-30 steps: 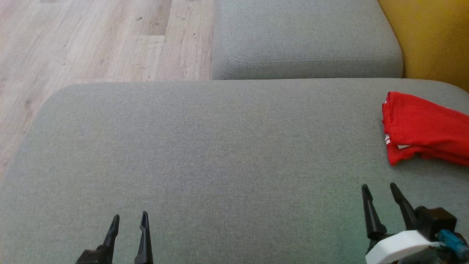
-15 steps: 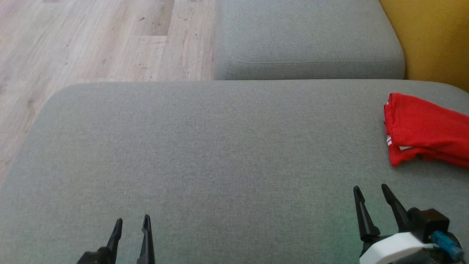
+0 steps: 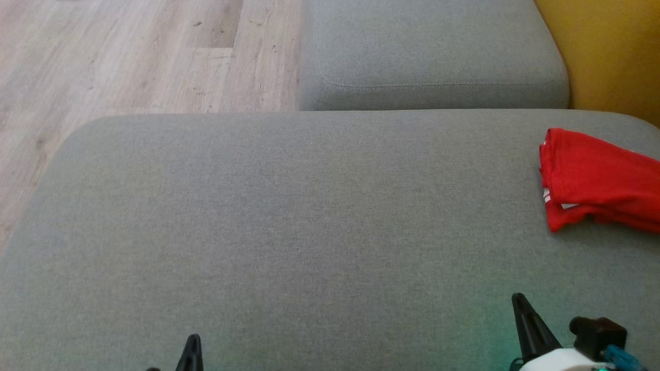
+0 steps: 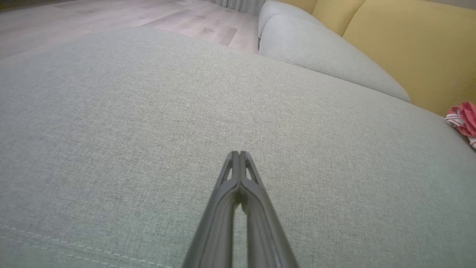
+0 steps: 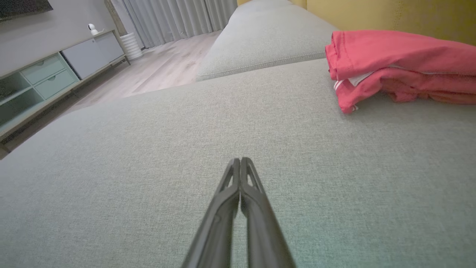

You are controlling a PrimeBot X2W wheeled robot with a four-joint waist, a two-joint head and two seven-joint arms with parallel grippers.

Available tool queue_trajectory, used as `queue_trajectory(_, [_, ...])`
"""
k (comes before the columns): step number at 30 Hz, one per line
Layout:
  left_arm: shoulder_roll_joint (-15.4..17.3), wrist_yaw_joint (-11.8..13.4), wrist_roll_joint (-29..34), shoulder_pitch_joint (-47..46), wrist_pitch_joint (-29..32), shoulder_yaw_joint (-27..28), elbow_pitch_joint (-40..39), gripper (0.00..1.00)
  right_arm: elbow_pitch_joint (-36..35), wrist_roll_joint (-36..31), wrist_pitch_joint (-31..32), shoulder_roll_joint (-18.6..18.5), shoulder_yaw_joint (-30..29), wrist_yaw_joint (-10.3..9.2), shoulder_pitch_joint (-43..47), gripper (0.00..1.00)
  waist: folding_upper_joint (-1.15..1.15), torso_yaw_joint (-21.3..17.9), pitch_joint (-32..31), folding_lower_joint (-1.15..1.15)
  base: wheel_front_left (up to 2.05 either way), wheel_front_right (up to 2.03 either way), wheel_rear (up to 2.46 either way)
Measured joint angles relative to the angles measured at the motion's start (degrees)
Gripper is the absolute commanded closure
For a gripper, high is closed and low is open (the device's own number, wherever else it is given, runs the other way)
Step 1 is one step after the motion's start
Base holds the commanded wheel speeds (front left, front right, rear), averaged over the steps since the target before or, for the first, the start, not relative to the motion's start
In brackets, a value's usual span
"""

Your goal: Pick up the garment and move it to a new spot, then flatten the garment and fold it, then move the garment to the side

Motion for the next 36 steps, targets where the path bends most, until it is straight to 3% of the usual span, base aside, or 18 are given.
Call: queue_trajectory(36, [-4.5,-7.4,-15.0,-2.8,5.5,10.9,1.5,1.0,1.7,24.6,1.3,-0.1,-1.6,0.0,-4.1,1.0,0.0,-1.3,1.5,0.0,0.0,0.0,0.0])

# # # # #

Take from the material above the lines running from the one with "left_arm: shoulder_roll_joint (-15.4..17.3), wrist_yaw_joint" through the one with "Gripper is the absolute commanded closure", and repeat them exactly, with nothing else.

  left_arm: shoulder_roll_joint (-15.4..17.3), wrist_yaw_joint (-11.8..13.4), wrist_roll_joint (-29..34), shoulder_pitch_joint (-47..46), wrist_pitch_joint (-29..32), shoulder_yaw_joint (-27..28), elbow_pitch_joint (-40..39), gripper (0.00..1.00)
  right_arm: elbow_pitch_joint (-36..35), wrist_roll_joint (-36..31), wrist_pitch_joint (-31..32), shoulder_roll_joint (-18.6..18.5), shoulder_yaw_joint (-30..29), wrist_yaw_joint (-10.3..9.2), shoulder_pitch_joint (-43..47), gripper (0.00..1.00)
  waist: folding_upper_joint (-1.15..1.15), torso_yaw_joint (-21.3..17.9), pitch_joint (-32..31), folding_lower_joint (-1.15..1.15)
  base: wheel_front_left (up to 2.05 either way), wheel_front_right (up to 2.03 either way), wheel_rear (up to 2.46 either way)
Measured joint angles relative to the angles measured at the motion's start (degrees)
Gripper is the absolute commanded closure

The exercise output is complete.